Approaches to wellness such as human re-wilding, plant medicine, forest therapy, nature-based mindfulness and forest schools have risen in popularity in recent years as people seek a deeper connection with the natural world and a return to simpler, more sustainable lifestyles.

If you feel like you have been neglecting that wilder part of yourself and you are looking to connect more deeply with nature for a healthier body and mind, this article offers some tips and ideas to help you get started.

Four ways to connect with nature

  1. Forest therapy

Also known as Shinrin-Yoku, forest therapy involves immersing yourself in the atmosphere of the forest and includes elements of mindfulness, such as focusing on the present moment, deep breathing and being aware of the sights, sounds and smells of your natural surroundings. The term was introduced in Japan in 1982 and there has since been a magnitude of scientific studies looking at the health-promoting benefits of spending time in forests, woodlands or other natural spaces, with particular emphasis on stress reduction for those living in urban environments.

A recent study[1] found significant evidence for the positive effects of forest therapy on human health. Benefits included improved cardiovascular health, reduced blood pressure, improved immunity through increased activity of white blood cells called natural killer cells (NKC), reduced activity of the ‘fight or flight’ stress response and stimulation of the part of the nervous system responsible for relaxation, rest and digestion. Phytoncides are essential oils released by plants and trees into the forest atmosphere and it is thought that these oils are responsible for some of the positive health effects of forest bathing, particularly the benefits for immunity.

You don’t have to live in a cabin deep in the forest to fully experience the benefits of forest therapy. Find a local nature reserve, park, woodland or forest to visit and enjoy a gentle walk. Whilst you’re walking, pay attention to your surroundings and your breath, notice the smells, sounds, sights, colours and how being in the natural elements feels. For a guided experience, look in your local area for forest-bathing walks led by a forest therapy guide.

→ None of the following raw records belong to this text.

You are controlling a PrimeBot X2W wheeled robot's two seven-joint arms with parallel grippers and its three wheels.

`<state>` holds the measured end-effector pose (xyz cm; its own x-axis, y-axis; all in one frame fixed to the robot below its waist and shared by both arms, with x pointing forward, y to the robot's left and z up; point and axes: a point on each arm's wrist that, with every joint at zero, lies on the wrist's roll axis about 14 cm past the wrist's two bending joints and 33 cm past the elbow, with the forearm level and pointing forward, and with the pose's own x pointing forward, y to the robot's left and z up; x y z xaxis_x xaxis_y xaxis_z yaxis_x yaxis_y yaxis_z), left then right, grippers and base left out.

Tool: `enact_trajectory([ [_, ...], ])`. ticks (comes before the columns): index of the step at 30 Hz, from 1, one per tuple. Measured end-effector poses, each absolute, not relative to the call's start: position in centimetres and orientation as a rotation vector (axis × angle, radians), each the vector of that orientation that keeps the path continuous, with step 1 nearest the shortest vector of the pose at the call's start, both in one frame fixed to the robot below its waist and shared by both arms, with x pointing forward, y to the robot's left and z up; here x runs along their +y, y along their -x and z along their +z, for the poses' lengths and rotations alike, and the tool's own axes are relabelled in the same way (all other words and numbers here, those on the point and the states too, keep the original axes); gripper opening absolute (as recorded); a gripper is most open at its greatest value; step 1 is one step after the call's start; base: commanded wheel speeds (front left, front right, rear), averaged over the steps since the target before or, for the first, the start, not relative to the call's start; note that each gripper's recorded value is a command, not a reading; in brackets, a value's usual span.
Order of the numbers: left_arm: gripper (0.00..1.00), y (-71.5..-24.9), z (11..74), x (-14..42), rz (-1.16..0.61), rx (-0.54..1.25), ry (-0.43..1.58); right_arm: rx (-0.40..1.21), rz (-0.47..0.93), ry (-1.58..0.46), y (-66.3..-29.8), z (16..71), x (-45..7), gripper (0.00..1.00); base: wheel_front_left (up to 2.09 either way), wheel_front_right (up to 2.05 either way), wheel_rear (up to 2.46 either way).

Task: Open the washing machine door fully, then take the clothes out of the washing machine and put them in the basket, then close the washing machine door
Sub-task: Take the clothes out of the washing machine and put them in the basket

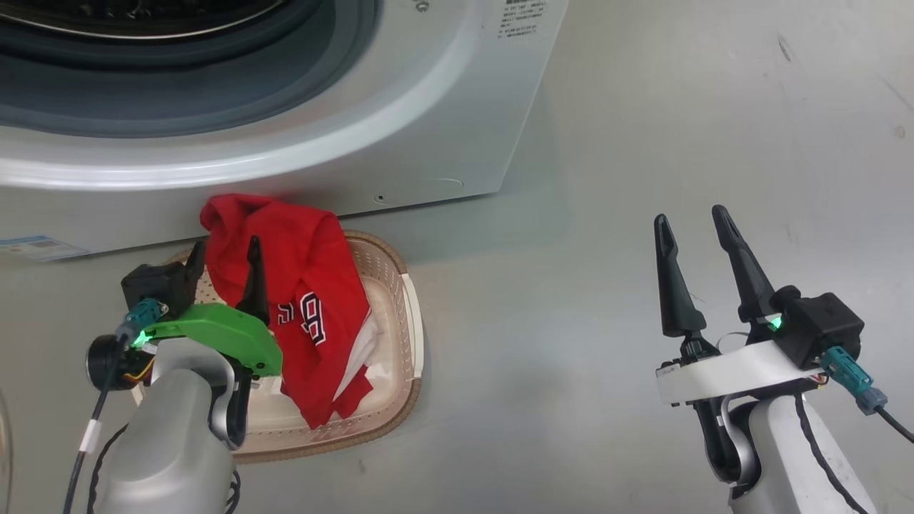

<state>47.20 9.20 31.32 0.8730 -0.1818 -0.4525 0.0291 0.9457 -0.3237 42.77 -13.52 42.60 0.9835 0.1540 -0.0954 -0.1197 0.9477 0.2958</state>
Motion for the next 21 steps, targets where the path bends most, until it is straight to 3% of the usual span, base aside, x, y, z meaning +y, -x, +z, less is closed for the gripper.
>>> enact_trajectory([
  [12, 1.0, -46.7, 37.4, 10.2, -0.127, 0.323, 0.254, 0.114, 0.181, -0.305, -41.4, 43.5, -12.0, 1.0, 0.0, 0.0, 0.0],
  [21, 1.0, -43.8, 38.3, 9.7, -0.15, 0.304, 0.195, 0.116, 0.201, -0.309, -40.4, 43.9, -11.3, 1.0, 0.0, 0.0, 0.0],
])
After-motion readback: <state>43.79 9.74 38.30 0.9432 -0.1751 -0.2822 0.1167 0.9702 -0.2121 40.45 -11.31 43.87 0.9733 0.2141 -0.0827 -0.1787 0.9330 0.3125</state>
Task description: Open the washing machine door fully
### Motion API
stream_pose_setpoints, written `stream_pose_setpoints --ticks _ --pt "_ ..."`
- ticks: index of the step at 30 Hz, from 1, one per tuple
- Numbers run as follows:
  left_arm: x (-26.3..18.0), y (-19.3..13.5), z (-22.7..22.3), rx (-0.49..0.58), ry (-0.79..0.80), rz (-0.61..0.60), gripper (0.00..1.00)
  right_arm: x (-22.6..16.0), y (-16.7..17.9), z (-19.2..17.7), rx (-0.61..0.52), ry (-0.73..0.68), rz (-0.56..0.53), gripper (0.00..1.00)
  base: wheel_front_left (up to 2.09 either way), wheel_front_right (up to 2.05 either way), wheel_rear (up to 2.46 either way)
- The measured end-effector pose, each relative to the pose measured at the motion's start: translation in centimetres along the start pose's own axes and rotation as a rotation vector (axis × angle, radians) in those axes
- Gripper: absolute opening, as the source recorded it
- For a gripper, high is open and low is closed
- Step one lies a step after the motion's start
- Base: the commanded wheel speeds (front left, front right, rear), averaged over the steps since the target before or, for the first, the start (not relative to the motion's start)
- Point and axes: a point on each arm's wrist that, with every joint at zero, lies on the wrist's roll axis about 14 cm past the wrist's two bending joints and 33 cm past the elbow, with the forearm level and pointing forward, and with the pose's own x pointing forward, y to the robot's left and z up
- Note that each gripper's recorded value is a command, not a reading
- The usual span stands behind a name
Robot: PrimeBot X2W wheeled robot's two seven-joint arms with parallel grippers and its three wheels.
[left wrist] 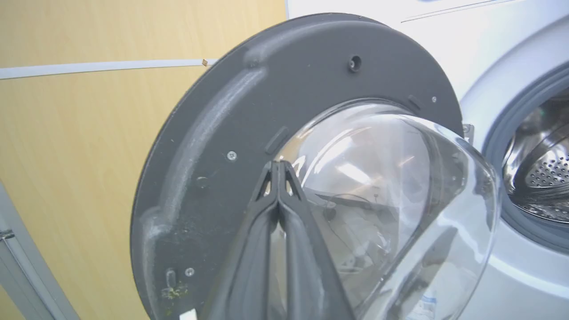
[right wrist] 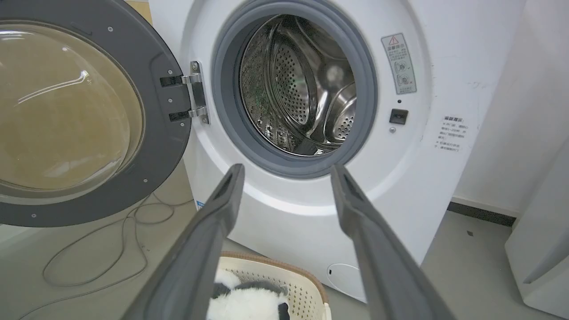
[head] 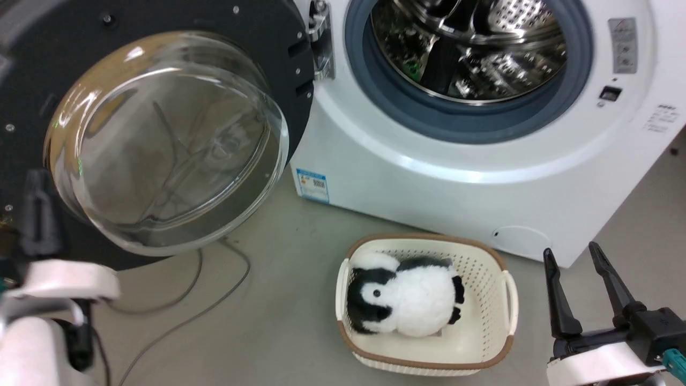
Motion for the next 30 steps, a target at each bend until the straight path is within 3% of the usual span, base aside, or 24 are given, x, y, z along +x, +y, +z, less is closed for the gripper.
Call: stream_pose_setpoints --ticks 7,8,9,30 --pt "-2.0 -4.4 -0.1 -0.078 0.002 -0.112 0.0 -1.5 -0.9 1.9 -0.018 -0.038 -0.034 1.0 0.0 0.0 0.0" --pt "-2.3 -5.0 -0.2 -0.09 0.006 -0.125 0.2 -1.7 -1.0 2.1 -0.02 -0.041 -0.041 1.0 0.0 0.0 0.0" --pt "-2.6 -5.6 -0.3 -0.103 0.009 -0.138 1.0 -2.0 -1.2 2.2 -0.022 -0.042 -0.048 1.0 0.0 0.0 0.0" --pt "-7.3 -16.6 -1.7 -0.297 0.099 -0.41 1.0 -8.7 -6.5 4.4 -0.032 -0.08 -0.256 1.0 0.0 0.0 0.0"
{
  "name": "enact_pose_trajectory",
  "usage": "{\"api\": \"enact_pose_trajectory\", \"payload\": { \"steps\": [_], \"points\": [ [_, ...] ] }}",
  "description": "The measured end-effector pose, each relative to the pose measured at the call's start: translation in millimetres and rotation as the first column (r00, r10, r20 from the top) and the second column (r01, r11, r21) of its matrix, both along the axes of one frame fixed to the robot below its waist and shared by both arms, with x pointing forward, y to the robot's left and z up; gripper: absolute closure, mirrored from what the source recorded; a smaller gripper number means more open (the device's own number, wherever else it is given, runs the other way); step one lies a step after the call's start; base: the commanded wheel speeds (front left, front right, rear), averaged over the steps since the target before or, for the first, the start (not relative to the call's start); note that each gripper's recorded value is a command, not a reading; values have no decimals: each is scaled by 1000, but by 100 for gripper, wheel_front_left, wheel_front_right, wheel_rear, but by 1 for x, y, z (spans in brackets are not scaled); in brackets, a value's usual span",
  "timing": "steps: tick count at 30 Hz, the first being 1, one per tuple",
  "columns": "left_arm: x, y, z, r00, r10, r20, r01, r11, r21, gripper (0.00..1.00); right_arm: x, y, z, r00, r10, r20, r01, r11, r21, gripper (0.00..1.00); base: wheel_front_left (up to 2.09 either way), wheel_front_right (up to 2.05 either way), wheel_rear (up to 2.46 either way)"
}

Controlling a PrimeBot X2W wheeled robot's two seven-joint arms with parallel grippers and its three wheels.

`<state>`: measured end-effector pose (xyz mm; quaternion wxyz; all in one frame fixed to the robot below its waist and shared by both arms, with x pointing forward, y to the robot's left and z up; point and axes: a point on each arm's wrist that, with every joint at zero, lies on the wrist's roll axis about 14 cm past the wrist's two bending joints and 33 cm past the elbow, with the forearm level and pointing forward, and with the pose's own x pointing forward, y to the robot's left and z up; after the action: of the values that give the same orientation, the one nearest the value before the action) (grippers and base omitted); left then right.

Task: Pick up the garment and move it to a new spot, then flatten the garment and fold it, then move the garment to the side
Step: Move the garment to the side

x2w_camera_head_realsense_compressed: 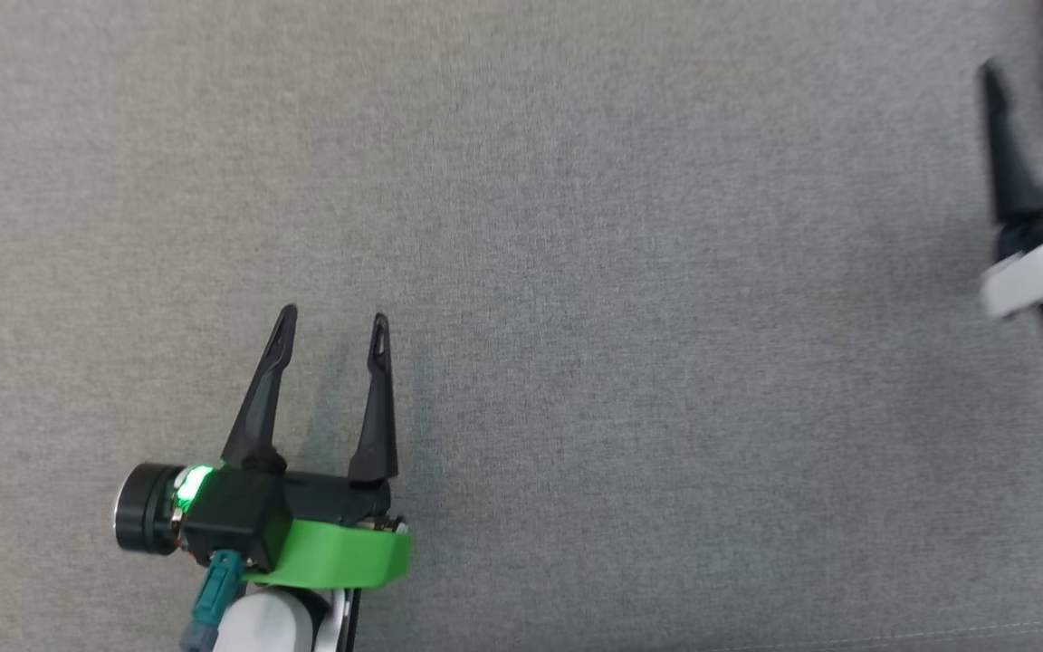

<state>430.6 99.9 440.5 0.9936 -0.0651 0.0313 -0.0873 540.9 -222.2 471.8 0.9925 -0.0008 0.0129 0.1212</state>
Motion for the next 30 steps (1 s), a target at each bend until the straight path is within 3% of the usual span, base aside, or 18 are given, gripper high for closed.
{"api": "enact_pose_trajectory", "payload": {
  "steps": [6, 11, 16, 23, 30],
  "points": [
    [-18, 23, 22, 995, 96, 22, -95, 995, -36, 0, -49, 48, 8, 999, 34, 19, -36, 996, 87, 0, 0, 0, 0],
    [-31, 35, 44, 988, 140, 67, -135, 989, -63, 0, -83, 72, 27, 996, 48, 71, -55, 993, 101, 0, 0, 0, 0],
    [-49, 41, 59, 983, 155, 102, -150, 987, -56, 0, -115, 76, 52, 989, 3, 146, -21, 993, 116, 0, 0, 0, 0],
    [-89, 42, 69, 984, 124, 131, -121, 992, -34, 0, -168, 80, 48, 992, -25, 127, 10, 993, 120, 0, 0, 0, 0],
    [-109, 48, 76, 978, 133, 158, -130, 991, -30, 0, -194, 80, 51, 990, -49, 135, 29, 989, 143, 0, 0, 0, 0]
  ]
}}
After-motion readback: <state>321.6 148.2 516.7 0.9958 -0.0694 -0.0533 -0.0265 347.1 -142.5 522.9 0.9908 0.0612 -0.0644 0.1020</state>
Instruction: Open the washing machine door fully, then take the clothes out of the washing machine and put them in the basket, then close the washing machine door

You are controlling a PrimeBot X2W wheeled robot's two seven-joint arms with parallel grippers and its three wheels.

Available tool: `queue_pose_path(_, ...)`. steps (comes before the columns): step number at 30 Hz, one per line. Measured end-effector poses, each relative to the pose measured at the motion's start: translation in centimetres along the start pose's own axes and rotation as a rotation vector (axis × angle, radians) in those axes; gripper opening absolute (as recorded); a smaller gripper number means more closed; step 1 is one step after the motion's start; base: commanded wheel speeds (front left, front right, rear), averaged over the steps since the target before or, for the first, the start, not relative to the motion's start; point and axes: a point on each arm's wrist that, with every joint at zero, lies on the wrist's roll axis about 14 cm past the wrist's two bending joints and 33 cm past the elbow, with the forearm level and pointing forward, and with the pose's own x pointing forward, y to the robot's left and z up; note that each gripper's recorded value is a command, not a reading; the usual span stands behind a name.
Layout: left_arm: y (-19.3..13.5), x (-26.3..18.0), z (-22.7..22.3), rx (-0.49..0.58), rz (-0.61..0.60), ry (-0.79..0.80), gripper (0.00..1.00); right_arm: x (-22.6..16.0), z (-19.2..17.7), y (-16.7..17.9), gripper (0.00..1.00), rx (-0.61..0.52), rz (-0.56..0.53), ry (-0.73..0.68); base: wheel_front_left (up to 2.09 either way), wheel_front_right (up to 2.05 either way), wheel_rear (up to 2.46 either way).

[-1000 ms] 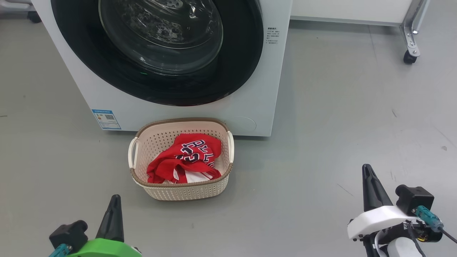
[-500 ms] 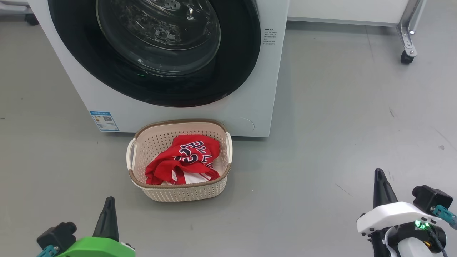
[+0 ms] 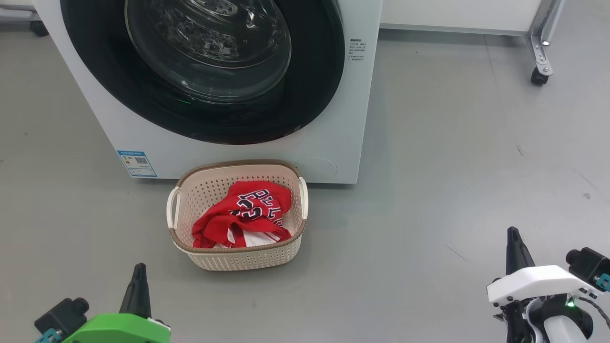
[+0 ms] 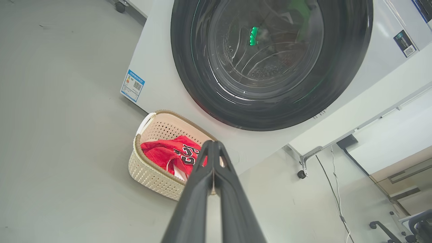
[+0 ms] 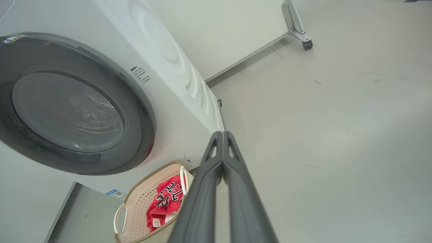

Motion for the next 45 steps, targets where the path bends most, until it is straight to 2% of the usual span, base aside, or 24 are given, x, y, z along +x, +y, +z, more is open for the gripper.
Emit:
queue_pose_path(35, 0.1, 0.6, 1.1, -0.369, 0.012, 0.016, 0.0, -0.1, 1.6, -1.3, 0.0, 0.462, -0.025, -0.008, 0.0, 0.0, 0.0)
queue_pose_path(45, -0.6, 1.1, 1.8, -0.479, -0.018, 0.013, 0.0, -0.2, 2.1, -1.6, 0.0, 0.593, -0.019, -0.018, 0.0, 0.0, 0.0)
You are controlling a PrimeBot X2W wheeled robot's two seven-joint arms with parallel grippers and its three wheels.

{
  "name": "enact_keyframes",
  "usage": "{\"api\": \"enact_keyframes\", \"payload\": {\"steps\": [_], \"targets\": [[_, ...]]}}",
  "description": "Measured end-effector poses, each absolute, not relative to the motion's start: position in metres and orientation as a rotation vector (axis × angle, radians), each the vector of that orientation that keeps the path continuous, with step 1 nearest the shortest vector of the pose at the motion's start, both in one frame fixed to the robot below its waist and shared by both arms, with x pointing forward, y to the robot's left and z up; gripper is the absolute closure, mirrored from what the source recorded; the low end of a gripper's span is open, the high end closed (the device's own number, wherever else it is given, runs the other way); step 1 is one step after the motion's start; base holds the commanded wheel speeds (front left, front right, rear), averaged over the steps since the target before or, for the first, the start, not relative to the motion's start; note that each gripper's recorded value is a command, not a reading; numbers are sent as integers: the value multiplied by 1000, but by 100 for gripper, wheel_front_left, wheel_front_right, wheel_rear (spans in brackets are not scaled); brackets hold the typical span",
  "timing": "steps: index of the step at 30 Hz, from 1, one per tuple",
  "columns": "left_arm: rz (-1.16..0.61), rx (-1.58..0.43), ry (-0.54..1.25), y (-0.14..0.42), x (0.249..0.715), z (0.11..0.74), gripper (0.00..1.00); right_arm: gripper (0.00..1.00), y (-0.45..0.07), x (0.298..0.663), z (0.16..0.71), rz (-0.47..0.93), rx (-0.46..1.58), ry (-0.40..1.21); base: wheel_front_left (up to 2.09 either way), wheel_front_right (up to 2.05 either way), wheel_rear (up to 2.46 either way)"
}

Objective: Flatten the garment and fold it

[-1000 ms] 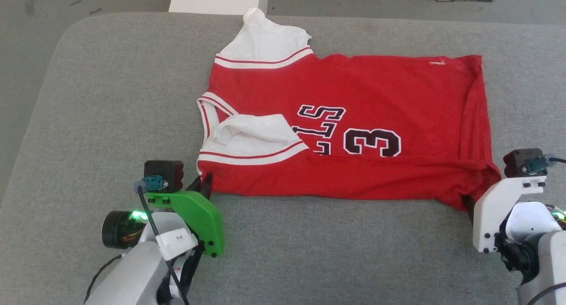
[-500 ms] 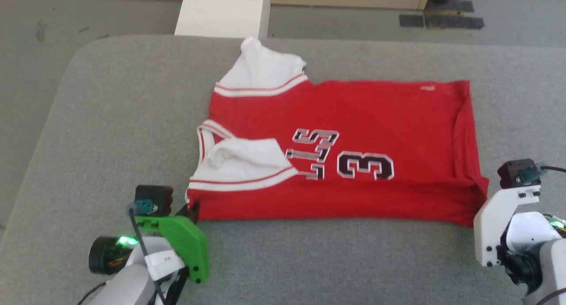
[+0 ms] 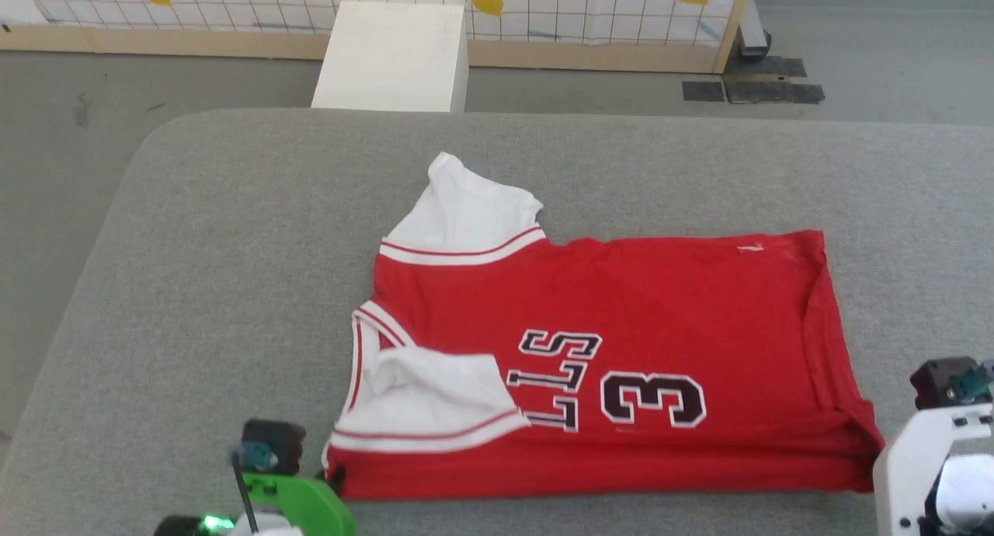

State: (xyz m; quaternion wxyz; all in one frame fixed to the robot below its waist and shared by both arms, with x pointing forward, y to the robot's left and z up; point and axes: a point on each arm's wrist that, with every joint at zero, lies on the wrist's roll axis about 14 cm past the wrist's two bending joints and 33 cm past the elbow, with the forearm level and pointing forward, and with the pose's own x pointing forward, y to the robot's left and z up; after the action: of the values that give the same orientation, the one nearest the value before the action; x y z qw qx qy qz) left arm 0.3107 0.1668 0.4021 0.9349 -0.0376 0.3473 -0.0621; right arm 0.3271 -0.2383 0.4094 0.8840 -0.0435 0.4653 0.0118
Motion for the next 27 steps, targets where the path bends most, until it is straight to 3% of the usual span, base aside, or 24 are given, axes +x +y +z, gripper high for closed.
{"api": "enact_keyframes", "payload": {"steps": [9,10,11,12,16,21,27], "targets": [[-147,-111,794,162,294,373,100,100,-234,306,376,26,-50,1075,0,0,0],[-147,-111,789,163,295,372,71,100,-233,306,375,29,-49,1075,0,0,0],[-150,-111,782,163,295,372,6,51,-232,307,375,33,-51,1062,0,0,0],[-148,-109,774,164,296,372,0,0,-231,310,377,36,-51,1045,0,0,0],[-151,-89,711,166,305,380,0,0,-228,323,390,41,-50,955,0,0,0],[-167,-60,473,165,333,422,0,0,-222,374,460,54,5,577,0,0,0],[-211,-33,196,156,370,476,0,0,-215,389,511,76,-1,272,0,0,0]]}}
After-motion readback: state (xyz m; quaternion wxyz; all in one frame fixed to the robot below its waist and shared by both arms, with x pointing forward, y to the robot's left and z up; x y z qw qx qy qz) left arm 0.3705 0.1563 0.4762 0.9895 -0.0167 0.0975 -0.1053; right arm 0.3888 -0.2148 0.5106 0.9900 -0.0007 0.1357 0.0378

  1. Get some indoor plants

Introducing greenery in the form of indoor plants can help to improve your mood and emotional wellbeing, particularly if you spend a lot of time indoors. A recent review of 45 studies found that an indoor space with plants is associated with positive emotions such as friendliness, happiness, cheerfulness, relaxation and peacefulness and reduced negative emotions such as anxiety, pressure and fatigue, compared to indoor spaces without plants[2]. Greater concentration and productivity was also found in people living in homes with indoor plants compared to those with no indoor plants.

House plants don’t cost too much and are a great way to bring nature indoors to promote a feeling of calm!

  1. Give gardening a try

Gardening is a pastime associated with a wide array of health benefits such as reduced depression and anxiety, weight management, increased life satisfaction and better quality of life[3]. Learning to grow and care for plants can be an exciting and rewarding experience, and brings you into direct contact with nature, the seasons and the natural cycles of life, whilst also keeping physically active. Physical contact with natural materials such as soil and moss can improve the diversity of the skin microbiome, which helps to keep the skin healthy and reduce inflammation and redness[4]. Who knew gardening could help your skin too!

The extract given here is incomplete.